Relationship Data Visualizations - A Starting Point

Posted by Andrew Rohlman on December 21, 2018

Data visualizations are a crucial part of any data science project. We use visualizations to confirm relationships between data, discover new relationships, determine outliers, and to communicate a message about the data. A lot of visualizations have similar attributes and can communicate a message the same way, so data scientists can really take advantage of particular techniques that work best for them. As I continually develop visualizations for my data science projects, there are a few methods that I continually resort to using when beginning a project to help determine relationships among the data at the beginning of projects. Some of these early stage techniques I like to use are: scatter plots, histograms, scatter matrices, and heat maps.

One of the basic and first visualizations you will learn to use is a scatter plot. The scatter plot is used to review a relationship between two variables. A scatter plot is a graph in which two variables are plotted in two dimensions (x axis and y axis), where the values are represented by dots. When plotting all the relationships between two variables from a large data set into one graph, you can start to see whether there is a relationship between the variables, linear or otherwise. A scatter plot is a good starting point in determine what kind of relationship, if any, there is between variables, and can help you determine what kind of modeling methodology you should pursue.

Histograms are another great basic visualization used to plot a single variable. A histogram is a two dimensional graph, similar to a barchart, in which each bar represents the frequency of a measure of the variable within the data set. Each bar can either represent a single value of the variable, or it could represent a bin of values if there are continuous values in the dataset. Histograms can show us the distribution of the variable values, and can help us determine whether the data is formed in a normal or skewed distribution. By understanding how distributions work, we can start to develop probabilities of certain values occurring in the dataset. It is a great start to determine variables to use in a predicting model.

A scatter matrix is essentially a combination of the scatter plot and the histogram, in which you select multiple variables and a pair-wise matrix is developed with scatter plots for each relationship combination of the variables you select. For the spots that would compare a variable to itself, a histogram is created. A scatter matrix can tell us whether variables are correlated (via the scatter plot), whether that correlation is positive or negative, and what the distribution of values are for each variable (via a histogram). This technique is a great way to compare relationships of each variable from a data set in one shot. The scatter matrix also can be used to determine collinearity amongst predictor variables when doing a linear regression model, as well as determine heteroskedasticity amongst predictor variables and the predicting variable.

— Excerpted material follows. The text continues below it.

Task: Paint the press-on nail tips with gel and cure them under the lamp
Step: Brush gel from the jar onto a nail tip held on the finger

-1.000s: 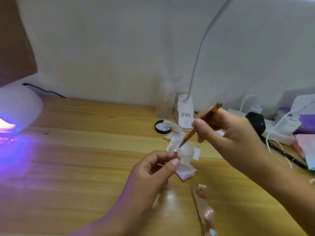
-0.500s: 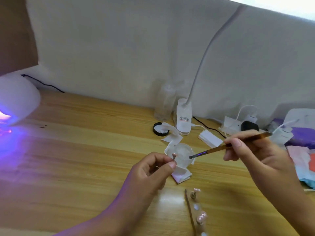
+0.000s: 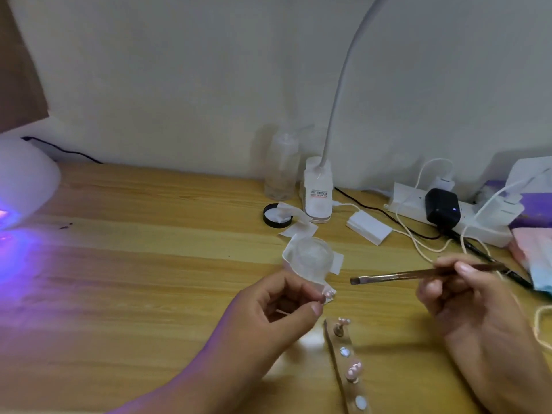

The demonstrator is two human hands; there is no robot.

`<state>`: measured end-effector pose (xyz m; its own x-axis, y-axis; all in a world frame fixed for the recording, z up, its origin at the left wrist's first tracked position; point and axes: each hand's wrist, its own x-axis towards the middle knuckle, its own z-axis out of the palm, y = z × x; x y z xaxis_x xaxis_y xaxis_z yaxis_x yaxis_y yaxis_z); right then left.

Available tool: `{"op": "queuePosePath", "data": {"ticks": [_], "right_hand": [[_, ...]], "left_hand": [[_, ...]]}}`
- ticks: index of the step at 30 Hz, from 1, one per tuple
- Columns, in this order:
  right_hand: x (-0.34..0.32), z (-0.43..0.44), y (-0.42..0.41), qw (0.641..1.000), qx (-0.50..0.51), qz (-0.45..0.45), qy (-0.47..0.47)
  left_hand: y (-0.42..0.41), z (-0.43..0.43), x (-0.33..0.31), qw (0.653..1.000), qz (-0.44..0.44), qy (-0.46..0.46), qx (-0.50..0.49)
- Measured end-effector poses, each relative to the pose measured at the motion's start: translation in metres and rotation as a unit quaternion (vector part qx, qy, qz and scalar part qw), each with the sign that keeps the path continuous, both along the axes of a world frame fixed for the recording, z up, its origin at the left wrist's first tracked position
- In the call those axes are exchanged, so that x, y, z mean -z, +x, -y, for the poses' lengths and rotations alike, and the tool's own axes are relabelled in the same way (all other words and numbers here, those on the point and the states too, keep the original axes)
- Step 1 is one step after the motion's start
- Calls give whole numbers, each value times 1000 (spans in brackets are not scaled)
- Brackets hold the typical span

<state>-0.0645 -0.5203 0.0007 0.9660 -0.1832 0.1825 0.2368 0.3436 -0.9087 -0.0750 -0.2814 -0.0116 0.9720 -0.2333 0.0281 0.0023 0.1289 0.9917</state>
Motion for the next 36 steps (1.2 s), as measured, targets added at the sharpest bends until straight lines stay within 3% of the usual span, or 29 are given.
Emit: {"op": "queuePosePath", "data": {"ticks": [12, 28, 36], "right_hand": [[7, -5, -5, 998, -40, -37, -37], [5, -6, -8, 992, 5, 39, -118], [4, -6, -6, 999, -12, 17, -33]], "left_hand": [[-4, 0, 0, 997, 24, 70, 23], [-5, -1, 0, 997, 28, 67, 35], [-5, 1, 1, 996, 37, 71, 26]]}}
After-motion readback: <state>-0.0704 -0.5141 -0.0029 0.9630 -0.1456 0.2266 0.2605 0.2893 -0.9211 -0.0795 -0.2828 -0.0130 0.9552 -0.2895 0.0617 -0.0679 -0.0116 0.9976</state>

A Heat Map is a diagram that represents a particular relationship between data points in the form of colors. The relationship measured can come in many forms, but by creating the measures amongst multiple variables, you are able to develop degrees of difference for the measure. Typically along a heat map, there will be a heat key that shows the color degree related to that value of measure for the heat map. What’s great about heat maps is that you are visually able to compare the value of a relationship between variables in multiple mediums. Although other visualization techniques, like a scatter matrix, can show relationships based on values, heat maps also offer the color medium to compare. When trying to determine variable relationships, I like to create a heat map based on correlations between variables. This type of heat map helps me determine which variables have the best correlation to our predicting variable in a linear relationship, how our predictor variables correlate amongst each other, and the degree of variation amongst correlation.

As you can read above, these are just a few of the many visual techniques that can be used in our data science pursuits. The above techniques are what I mostly use to determine relationships between the data in the initial stages of a project, but there are many other techniques that can be used, and for other purposes. Also, many of the technique can offer the same underlying message, so data scientists can use some of these techniques interchangeably. I’m hoping to develop my skills moving forward to create and build upon these techniques to help solidify my understanding of the relationships between data points I am working with. I am always looking for more techniques to use, and as I expand my understanding of data visualization, I will be sure to share what I learn.